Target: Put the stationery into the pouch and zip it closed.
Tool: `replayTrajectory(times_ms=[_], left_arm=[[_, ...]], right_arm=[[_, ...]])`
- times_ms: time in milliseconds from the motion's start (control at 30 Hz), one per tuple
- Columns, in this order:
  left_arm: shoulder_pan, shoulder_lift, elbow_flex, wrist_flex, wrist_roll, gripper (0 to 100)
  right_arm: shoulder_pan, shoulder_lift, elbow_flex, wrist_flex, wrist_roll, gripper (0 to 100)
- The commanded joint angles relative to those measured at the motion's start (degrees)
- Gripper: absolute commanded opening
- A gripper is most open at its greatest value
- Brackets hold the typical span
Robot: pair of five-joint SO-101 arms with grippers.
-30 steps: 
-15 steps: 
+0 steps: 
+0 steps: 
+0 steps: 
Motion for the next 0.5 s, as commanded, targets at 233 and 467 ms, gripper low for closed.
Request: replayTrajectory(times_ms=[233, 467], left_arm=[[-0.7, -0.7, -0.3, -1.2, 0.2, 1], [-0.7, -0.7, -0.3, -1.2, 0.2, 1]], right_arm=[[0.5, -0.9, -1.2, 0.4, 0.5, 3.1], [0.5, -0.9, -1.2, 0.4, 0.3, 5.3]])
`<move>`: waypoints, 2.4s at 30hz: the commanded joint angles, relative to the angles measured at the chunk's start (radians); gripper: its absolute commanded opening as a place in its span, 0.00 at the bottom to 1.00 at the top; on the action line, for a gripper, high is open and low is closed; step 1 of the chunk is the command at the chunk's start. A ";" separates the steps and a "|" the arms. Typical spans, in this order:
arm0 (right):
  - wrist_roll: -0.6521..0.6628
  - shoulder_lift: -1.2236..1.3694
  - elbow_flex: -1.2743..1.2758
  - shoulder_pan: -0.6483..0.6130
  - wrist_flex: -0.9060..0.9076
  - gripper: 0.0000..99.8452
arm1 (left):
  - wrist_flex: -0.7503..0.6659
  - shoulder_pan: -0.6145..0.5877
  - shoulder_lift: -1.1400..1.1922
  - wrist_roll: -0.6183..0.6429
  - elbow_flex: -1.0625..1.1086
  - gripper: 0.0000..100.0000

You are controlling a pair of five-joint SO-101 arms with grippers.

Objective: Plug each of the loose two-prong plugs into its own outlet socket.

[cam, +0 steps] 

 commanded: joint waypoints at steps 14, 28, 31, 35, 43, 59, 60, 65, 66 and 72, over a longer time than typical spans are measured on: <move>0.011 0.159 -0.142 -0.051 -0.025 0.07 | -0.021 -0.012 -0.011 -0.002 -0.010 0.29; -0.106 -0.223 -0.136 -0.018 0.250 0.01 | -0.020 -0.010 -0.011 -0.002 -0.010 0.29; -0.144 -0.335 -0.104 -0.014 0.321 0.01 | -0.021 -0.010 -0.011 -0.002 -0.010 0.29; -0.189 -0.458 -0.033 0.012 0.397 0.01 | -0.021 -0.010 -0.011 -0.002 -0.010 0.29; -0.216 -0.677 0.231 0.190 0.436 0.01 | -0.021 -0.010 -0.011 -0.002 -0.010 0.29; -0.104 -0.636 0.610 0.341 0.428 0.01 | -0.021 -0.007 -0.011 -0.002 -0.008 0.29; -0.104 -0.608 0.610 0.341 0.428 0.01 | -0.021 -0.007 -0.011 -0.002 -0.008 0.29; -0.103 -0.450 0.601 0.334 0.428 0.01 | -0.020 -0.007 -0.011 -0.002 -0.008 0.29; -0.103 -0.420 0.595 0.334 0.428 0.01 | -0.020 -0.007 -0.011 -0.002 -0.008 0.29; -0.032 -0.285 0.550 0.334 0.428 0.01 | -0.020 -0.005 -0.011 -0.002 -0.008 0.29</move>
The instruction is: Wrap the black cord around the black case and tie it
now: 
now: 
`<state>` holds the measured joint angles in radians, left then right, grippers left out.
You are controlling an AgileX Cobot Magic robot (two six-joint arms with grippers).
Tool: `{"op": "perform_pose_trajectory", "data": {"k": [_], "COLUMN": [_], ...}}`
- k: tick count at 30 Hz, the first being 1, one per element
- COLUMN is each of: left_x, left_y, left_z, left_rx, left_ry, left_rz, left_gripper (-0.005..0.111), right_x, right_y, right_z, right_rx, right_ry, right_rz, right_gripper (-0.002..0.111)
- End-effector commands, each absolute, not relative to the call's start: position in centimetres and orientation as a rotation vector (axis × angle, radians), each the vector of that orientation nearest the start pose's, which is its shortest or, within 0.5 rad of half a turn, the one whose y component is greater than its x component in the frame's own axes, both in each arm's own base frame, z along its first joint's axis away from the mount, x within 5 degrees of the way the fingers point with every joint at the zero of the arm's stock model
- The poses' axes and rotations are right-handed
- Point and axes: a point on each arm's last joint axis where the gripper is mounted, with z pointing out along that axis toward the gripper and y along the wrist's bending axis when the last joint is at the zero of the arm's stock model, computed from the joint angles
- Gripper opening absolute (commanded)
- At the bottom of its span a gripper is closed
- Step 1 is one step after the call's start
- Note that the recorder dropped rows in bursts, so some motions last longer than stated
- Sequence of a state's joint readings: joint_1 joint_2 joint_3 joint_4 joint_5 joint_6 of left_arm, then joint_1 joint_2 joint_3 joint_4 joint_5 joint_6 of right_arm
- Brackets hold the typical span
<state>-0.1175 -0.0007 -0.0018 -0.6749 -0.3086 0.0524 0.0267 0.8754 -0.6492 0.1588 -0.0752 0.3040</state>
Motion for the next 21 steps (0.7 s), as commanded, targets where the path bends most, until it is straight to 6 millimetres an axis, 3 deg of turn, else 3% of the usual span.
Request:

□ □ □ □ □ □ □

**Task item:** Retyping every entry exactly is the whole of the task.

**Answer box:**
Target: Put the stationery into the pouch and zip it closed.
Tool: `replayTrajectory(times_ms=[_], left_arm=[[_, ...]], right_arm=[[_, ...]])`
- times_ms: time in milliseconds from the motion's start (control at 30 Hz), one per tuple
- Columns, in this order:
  left_arm: shoulder_pan, shoulder_lift, elbow_flex, wrist_flex, wrist_roll, gripper (0 to 100)
  right_arm: shoulder_pan, shoulder_lift, elbow_flex, wrist_flex, wrist_roll, gripper (0 to 100)
- The commanded joint angles relative to those measured at the motion's start (degrees)
- Gripper: absolute commanded opening
- A gripper is most open at its greatest value
- Brackets hold the typical span
Robot: pair of five-joint SO-101 arms with grippers.
-30 steps: 
-15 steps: 
+0 steps: 
+0 steps: 
+0 steps: 
Motion for the next 0.5 s, as commanded, targets at 233 and 467 ms, gripper low for closed.
Request: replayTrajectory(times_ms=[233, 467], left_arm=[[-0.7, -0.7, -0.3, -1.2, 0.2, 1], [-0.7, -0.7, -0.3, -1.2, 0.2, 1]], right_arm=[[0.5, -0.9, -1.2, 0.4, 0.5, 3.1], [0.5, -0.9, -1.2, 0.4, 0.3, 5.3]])
`<move>`: waypoints, 2.4s at 30hz: the commanded joint angles, relative to the angles measured at the chunk's start (radians); gripper: its absolute commanded opening as a place in its span, 0.00 at the bottom to 1.00 at the top; on the action line, for a gripper, high is open and low is closed; step 1 of the chunk is the command at the chunk's start. A ";" separates the steps and a "|" the arms. Typical spans, in this order:
arm0 (right):
  - wrist_roll: -0.6521..0.6628
  - shoulder_lift: -1.2236..1.3694
  - elbow_flex: -1.2743..1.2758
  - shoulder_pan: -0.6483..0.6130
  - wrist_flex: -0.9060..0.9076
  - gripper: 0.0000..99.8452
arm1 (left):
  - wrist_flex: -0.7503..0.6659
  - shoulder_pan: -0.6145..0.5877
  - shoulder_lift: -1.1400..1.1922
  - wrist_roll: -0.6183..0.6429
  - elbow_flex: -1.0625..1.1086
  - gripper: 0.0000..100.0000

You are controlling a pair of five-joint SO-101 arms with grippers.

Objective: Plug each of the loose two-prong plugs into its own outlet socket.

[cam, +0 steps] 

 commanded: joint waypoints at steps 14, 28, 31, 35, 43, 59, 60, 65, 66 and 72, over a longer time than typical spans are measured on: <move>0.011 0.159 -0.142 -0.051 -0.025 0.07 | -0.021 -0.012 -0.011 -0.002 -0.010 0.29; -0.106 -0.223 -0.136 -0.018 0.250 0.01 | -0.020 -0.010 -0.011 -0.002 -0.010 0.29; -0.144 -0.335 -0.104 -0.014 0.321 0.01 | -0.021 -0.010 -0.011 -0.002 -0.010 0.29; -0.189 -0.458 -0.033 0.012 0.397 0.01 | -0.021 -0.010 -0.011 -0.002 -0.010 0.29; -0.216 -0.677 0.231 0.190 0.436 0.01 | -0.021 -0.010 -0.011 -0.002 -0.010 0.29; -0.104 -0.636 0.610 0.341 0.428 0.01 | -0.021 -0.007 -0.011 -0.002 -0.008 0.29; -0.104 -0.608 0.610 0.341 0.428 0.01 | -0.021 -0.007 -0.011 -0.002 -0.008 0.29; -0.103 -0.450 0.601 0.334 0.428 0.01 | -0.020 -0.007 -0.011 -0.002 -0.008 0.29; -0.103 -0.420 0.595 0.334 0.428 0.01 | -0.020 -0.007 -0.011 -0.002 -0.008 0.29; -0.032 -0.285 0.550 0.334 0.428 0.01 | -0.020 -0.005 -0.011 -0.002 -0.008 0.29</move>
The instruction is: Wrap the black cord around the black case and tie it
now: 
now: 
`<state>` holds the measured joint angles in radians, left then right, grippers left out.
You are controlling an AgileX Cobot Magic robot (two six-joint arms with grippers).
Tool: `{"op": "perform_pose_trajectory", "data": {"k": [_], "COLUMN": [_], ...}}`
- k: tick count at 30 Hz, the first being 1, one per element
- COLUMN is each of: left_x, left_y, left_z, left_rx, left_ry, left_rz, left_gripper (-0.005..0.111), right_x, right_y, right_z, right_rx, right_ry, right_rz, right_gripper (-0.002..0.111)
- End-effector commands, each absolute, not relative to the call's start: position in centimetres and orientation as a rotation vector (axis × angle, radians), each the vector of that orientation nearest the start pose's, which is its shortest or, within 0.5 rad of half a turn, the one whose y component is greater than its x component in the frame's own axes, both in each arm's own base frame, z along its first joint's axis away from the mount, x within 5 degrees of the way the fingers point with every joint at the zero of the arm's stock model
- The poses' axes and rotations are right-handed
- Point and axes: a point on each arm's last joint axis where the gripper is mounted, with z pointing out along that axis toward the gripper and y along the wrist's bending axis when the last joint is at the zero of the arm's stock model, computed from the joint angles
- Gripper opening absolute (commanded)
- At the bottom of its span a gripper is closed
- Step 1 is one step after the call's start
- Note that the recorder dropped rows in bursts, so some motions last longer than stated
- Sequence of a state's joint readings: joint_1 joint_2 joint_3 joint_4 joint_5 joint_6 of left_arm, then joint_1 joint_2 joint_3 joint_4 joint_5 joint_6 of right_arm
- Brackets hold the typical span
<state>-0.1175 -0.0007 -0.0018 -0.6749 -0.3086 0.0524 0.0267 0.8754 -0.6492 0.1588 -0.0752 0.3040</state>
Motion for the next 21 steps (0.7 s), as commanded, targets where the path bends most, until it is straight to 6 millimetres an axis, 3 deg of turn, else 3% of the usual span.
Request:

Fully answered, the exercise is complete.